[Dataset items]
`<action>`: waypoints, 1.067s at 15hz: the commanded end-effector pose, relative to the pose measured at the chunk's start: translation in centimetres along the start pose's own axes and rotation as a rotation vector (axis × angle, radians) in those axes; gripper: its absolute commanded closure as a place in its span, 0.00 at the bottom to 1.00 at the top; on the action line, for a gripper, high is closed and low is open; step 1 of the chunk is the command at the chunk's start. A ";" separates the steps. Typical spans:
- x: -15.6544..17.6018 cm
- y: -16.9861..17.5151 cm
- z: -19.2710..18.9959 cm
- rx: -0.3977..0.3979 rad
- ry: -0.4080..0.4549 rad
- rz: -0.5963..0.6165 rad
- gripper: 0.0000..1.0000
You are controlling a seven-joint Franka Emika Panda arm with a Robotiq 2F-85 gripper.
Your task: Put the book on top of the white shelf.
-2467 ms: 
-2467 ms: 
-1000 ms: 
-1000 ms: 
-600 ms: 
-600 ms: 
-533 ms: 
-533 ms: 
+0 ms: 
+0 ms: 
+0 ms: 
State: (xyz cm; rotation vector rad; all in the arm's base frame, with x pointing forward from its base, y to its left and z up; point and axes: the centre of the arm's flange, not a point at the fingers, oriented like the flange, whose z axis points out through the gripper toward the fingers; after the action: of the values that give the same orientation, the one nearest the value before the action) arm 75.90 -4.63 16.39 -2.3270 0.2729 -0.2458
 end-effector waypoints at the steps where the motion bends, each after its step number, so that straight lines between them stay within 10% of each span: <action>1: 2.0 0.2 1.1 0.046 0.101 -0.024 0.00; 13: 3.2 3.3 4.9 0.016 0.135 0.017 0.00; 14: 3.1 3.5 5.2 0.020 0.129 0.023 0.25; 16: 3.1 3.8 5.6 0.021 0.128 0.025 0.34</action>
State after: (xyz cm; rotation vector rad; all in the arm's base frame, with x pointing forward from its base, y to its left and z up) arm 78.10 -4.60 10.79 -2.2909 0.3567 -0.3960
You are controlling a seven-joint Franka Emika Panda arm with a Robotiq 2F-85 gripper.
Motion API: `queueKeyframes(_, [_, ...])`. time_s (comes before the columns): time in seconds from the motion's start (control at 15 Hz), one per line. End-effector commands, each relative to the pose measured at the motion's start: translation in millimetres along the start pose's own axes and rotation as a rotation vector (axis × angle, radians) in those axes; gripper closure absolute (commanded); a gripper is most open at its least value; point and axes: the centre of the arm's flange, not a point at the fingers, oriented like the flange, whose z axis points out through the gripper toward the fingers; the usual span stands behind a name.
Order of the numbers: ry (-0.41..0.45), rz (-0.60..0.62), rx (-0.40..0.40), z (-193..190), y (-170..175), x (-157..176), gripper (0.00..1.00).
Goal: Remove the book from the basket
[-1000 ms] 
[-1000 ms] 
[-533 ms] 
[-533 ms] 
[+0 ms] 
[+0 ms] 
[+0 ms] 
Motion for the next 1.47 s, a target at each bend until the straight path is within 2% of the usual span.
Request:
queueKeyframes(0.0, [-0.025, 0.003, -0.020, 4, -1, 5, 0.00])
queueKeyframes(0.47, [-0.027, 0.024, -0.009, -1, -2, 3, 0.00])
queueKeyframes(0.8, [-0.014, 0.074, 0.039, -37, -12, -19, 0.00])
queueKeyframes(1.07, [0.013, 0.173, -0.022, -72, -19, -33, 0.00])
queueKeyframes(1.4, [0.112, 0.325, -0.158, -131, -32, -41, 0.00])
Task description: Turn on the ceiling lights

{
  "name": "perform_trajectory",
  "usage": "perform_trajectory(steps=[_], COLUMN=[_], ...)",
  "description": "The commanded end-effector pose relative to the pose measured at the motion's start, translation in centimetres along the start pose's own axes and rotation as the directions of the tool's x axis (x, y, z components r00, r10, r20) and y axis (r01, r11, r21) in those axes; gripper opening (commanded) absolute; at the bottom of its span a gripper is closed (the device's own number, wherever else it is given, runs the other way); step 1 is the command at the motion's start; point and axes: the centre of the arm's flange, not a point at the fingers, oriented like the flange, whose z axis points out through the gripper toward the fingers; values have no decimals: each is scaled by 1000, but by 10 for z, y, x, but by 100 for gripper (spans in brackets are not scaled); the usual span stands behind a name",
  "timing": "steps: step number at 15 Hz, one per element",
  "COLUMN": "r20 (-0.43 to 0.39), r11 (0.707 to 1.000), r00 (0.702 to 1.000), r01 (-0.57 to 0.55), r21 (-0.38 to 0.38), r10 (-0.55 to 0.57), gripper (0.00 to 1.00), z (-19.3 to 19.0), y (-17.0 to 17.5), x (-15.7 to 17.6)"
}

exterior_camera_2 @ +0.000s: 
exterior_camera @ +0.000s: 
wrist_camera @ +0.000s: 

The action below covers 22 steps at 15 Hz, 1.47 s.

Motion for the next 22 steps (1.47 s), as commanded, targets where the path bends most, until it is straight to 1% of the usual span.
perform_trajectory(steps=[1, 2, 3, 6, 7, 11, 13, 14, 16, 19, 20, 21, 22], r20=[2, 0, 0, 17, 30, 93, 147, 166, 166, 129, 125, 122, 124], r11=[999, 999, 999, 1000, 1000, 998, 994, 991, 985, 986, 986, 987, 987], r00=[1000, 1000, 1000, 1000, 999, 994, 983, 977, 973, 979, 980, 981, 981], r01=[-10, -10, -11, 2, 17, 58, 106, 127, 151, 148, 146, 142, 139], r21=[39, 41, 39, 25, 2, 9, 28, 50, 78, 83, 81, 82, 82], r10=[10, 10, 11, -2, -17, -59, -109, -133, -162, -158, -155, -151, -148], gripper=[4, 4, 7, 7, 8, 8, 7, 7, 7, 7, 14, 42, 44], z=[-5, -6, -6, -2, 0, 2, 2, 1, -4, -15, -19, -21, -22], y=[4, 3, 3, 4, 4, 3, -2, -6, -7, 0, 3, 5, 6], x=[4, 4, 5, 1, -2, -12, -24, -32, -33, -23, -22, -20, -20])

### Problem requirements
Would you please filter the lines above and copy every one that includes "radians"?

### Task response
`<action>`: waypoints, 1.067s at 15hz: the commanded end-effector pose, relative to the pose measured at the chunk's start: translation in centimetres along the start pose's own axes and rotation as a rotation vector (axis × angle, radians) in those axes; gripper: its absolute commanded closure as a place in its span, 0.00 at the bottom to 1.00 at the top; on the action line, for a gripper, high is closed and low is open; step 1 of the chunk is the command at the chunk's start. A ";" separates the steps. Typical spans:
Motion API: `queueKeyframes(_, [_, ...])`. time_s (comes before the columns): time in seconds from the motion's start (control at 15 Hz), one per line. End-effector commands, each relative to the pose measured at the motion's start: translation in millimetres along the start pose's own axes and rotation as a rotation vector (axis × angle, radians) in those axes; gripper closure absolute (commanded); a gripper is most open at its least value; point and axes: the centre of the arm's flange, not a point at the fingers, oriented like the flange, whose z axis points out through the gripper toward the fingers; the usual span stands behind a name.

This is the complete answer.